== What is expected ==
Write each line below back out exactly, omitting its pictures.

== The data ==
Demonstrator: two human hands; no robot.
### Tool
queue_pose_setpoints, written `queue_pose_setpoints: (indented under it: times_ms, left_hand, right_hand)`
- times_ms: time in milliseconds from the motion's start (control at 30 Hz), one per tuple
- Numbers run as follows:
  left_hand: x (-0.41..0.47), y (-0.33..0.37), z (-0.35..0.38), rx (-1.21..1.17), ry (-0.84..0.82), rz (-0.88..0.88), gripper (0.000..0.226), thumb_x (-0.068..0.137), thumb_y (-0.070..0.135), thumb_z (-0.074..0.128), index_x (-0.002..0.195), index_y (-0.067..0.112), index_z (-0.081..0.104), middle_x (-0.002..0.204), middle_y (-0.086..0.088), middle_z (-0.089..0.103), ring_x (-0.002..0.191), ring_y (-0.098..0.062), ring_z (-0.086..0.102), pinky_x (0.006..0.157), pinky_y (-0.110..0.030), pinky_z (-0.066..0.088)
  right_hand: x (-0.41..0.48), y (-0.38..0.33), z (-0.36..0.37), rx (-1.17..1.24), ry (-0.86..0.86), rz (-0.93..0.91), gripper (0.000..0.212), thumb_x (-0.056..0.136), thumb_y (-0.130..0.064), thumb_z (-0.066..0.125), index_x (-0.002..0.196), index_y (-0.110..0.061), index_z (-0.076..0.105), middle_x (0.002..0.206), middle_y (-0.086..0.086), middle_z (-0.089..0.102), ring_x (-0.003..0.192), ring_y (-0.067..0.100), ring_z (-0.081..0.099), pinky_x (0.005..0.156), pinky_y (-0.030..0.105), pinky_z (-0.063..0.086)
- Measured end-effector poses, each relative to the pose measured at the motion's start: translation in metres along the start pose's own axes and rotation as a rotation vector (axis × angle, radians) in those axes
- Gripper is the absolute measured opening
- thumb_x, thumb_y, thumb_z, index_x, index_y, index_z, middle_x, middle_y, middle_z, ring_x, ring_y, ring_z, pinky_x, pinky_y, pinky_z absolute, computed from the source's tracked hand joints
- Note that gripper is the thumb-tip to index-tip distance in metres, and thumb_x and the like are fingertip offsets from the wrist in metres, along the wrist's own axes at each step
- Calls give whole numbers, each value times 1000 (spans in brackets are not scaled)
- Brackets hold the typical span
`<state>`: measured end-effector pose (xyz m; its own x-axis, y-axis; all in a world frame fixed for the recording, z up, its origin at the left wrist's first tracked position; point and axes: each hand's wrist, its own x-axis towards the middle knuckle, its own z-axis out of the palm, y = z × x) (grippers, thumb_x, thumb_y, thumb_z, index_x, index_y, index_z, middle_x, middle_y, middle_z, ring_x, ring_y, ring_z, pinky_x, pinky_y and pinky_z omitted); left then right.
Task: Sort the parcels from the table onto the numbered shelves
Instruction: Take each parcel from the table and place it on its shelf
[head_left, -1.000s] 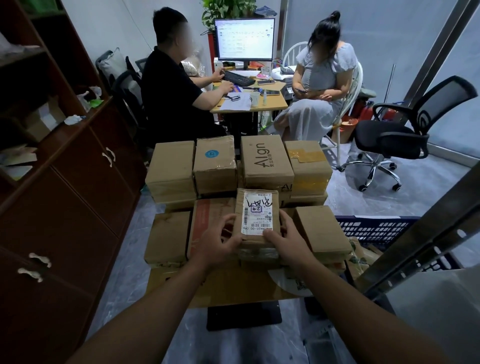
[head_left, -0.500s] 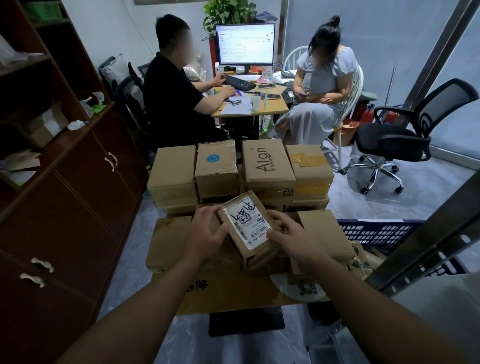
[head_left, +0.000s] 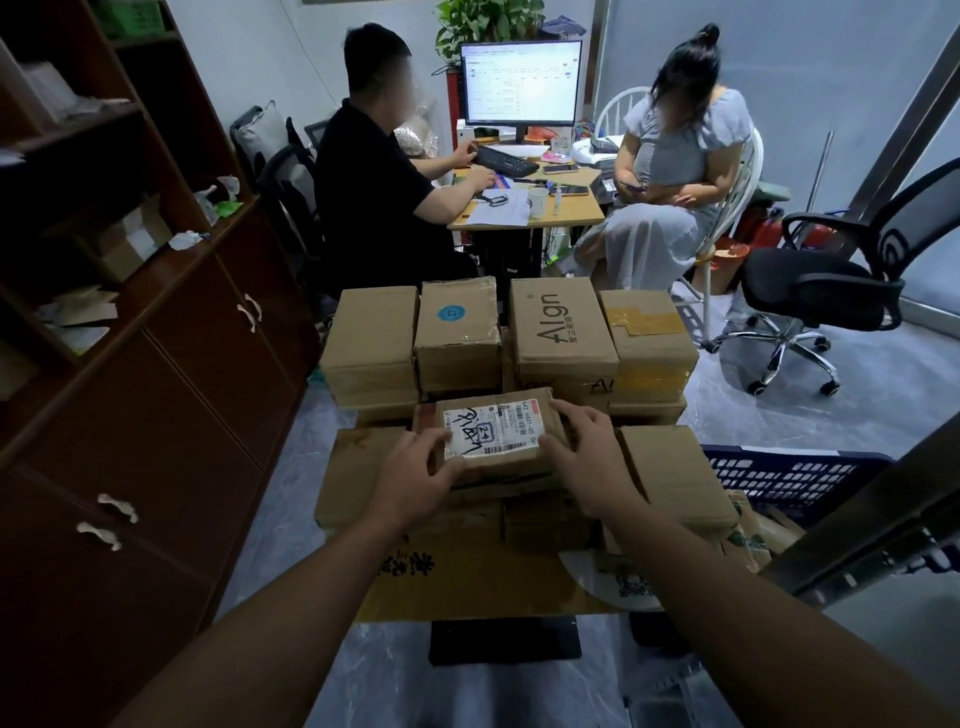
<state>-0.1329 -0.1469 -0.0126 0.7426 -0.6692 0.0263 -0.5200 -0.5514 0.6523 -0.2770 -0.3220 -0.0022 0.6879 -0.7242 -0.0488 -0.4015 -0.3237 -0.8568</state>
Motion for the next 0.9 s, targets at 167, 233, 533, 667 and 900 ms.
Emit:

== Task response ==
Demonstrator: two human hands; no robot.
### Tool
queue_pose_setpoints, written `queue_pose_setpoints: (indented under it: times_ms, left_hand, right_hand)`
- times_ms: time in milliseconds from the motion's start (control at 30 Hz), one per tuple
- Numbers run as follows:
  left_hand: x (-0.41..0.47), y (-0.33..0.37), z (-0.35..0.38), rx (-1.21..1.17), ry (-0.84..0.82), rz (-0.88..0.88), gripper (0.000..0.226), thumb_x (-0.068..0.137), thumb_y (-0.070..0.135), thumb_z (-0.074..0.128), index_x (-0.002..0.195), index_y (-0.067..0.112), index_z (-0.081..0.104), middle_x (-0.002..0.204), middle_y (-0.086..0.088), middle_z (-0.089..0.103), ring_x (-0.002..0.191), ring_y (-0.098..0.062), ring_z (-0.086..0.102), pinky_x (0.006..0.157), pinky_y (-0.110..0.030), pinky_z (-0.066..0.088)
  right_hand: x (-0.41..0.48), y (-0.38..0.33), z (-0.36..0.37), rx (-1.17..1.24), ry (-0.86..0.86), rz (-0.93..0.91), gripper (0.000..0.212), thumb_x (-0.056..0.136), thumb_y (-0.130..0.064), thumb_z (-0.066..0.125), index_x (-0.002..0.196), index_y (-0.110..0.061), index_z (-0.076..0.105), middle_x (0.002..0.206), middle_y (-0.086..0.086), middle_z (-0.089..0.102), ring_x (-0.003..0.192), ring_y (-0.067..0.100), ring_z (-0.081..0.099), pinky_x (0.005..0.156), pinky_y (-0.030..0.105), pinky_z (-0.063..0.086)
- Measured end-effector poses, each relative to the pose measured at the motion's start: translation in metres along the start pose's own axes and rotation as a rotation vector (axis × angle, radians) in those axes
- Gripper is the absolute measured opening
- thumb_x, thumb_y, thumb_z, index_x, index_y, index_z, middle_x, middle_y, middle_z, ring_x, ring_y, ring_z, pinky_x, pinky_y, pinky_z absolute, computed from the source's tracked hand joints
- Note that gripper is the thumb-tip to index-tip distance in metres, and thumb_x and the like are fingertip offsets from the wrist in metres, along the wrist's own axes at each step
- Calls give whole numbers, each value times 1000 (spans in brackets are not scaled)
- Brackets hold the typical span
`<state>`: measured end-effector pose (xyz m; its own x-axis, y-axis; all in a world frame fixed for the recording, z up, its origin at the left wrist's first tracked position; point and axes: each hand's wrist, its own x-axis towards the middle knuckle, its own z-axis out of the palm, y = z × x) (grippers, thumb_x, thumb_y, thumb_z, index_x, index_y, index_z, middle_x, middle_y, middle_z, ring_x, ring_y, ring_z, pinky_x, pinky_y and pinky_z omitted); left then right.
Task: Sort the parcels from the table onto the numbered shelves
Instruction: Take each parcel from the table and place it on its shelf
[head_left, -1.000s] 
[head_left, -0.500s] 
[head_left, +0.000s] 
<state>-0.1329 -0.1469 -0.0126 0.7426 -0.6692 0.0263 -0.5200 -0.5514 0.6523 -0.2770 -0.3220 -0.0022 0.6879 -0.7242 -0.0488 -0.4015 -0.3237 -0.8568</state>
Motion for the next 0.9 s, targets at 167, 233, 533, 667 and 900 ms.
Emit:

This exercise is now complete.